Historically, gold has generated long-term positive returns in both good times and bad. Looking back almost half a century, the price of gold has increased by an average 14.1 per cent per annum since 1973 after Bretton Woods collapsed and the gold standard system of pegging the currency to gold ended, WGC says. Gold has surged nearly 40 per cent in the last one year while the Sensex showed a loss of 0.41 per cent at 37,871.52 (Wednesday closing) in the same period.
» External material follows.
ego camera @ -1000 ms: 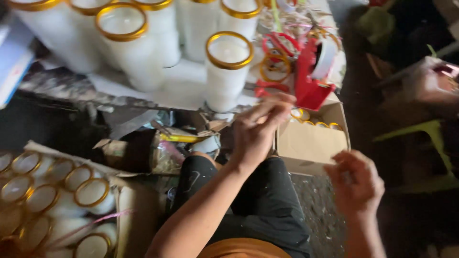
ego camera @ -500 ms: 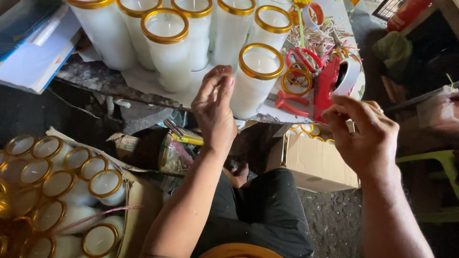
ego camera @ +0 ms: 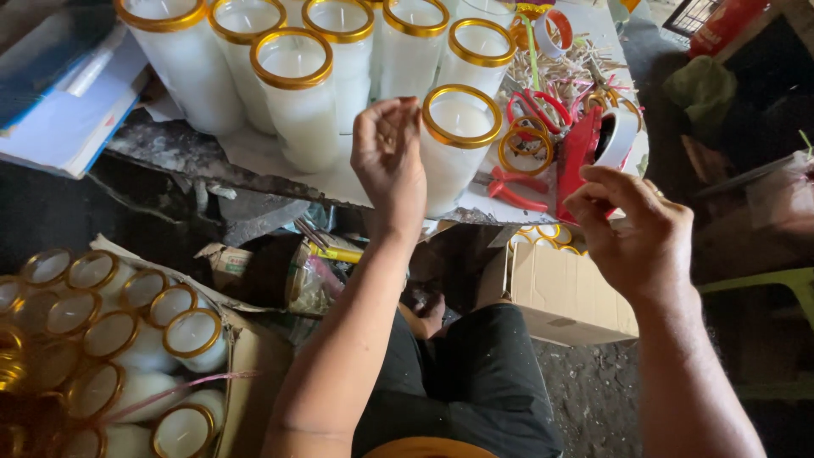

How big is India’s gold market?
WGC has estimated that households in India may have piled up around 24,000-25,000 tonnes of gold. Various temples across the country also hold sizeable gold holdings. The Reserve Bank of India bought 40.45 tonnes of gold in the financial year 2019-20, taking its total holdings of the yellow metal to 653.01 tonnes. While prices had shot up, economic slowdown and the lockdown triggered by the Covid-19 pandemic hit the demand for the yellow metal. As a result, demand for gold fell 36 per cent to 101.9 tonnes during the January-March quarter of 2020 as compared to 159 tonnes in the same period of last year. India’s gold demand for the full-year 2019 was 690.4 tonnes compared to 760.4 tonnes in 2018, down 9 per cent, according to WGC data.
However, around 120-200 tonnes of gold are estimated to be smuggled into India every year. The government last year hiked the import duty on gold to 12.5 per cent.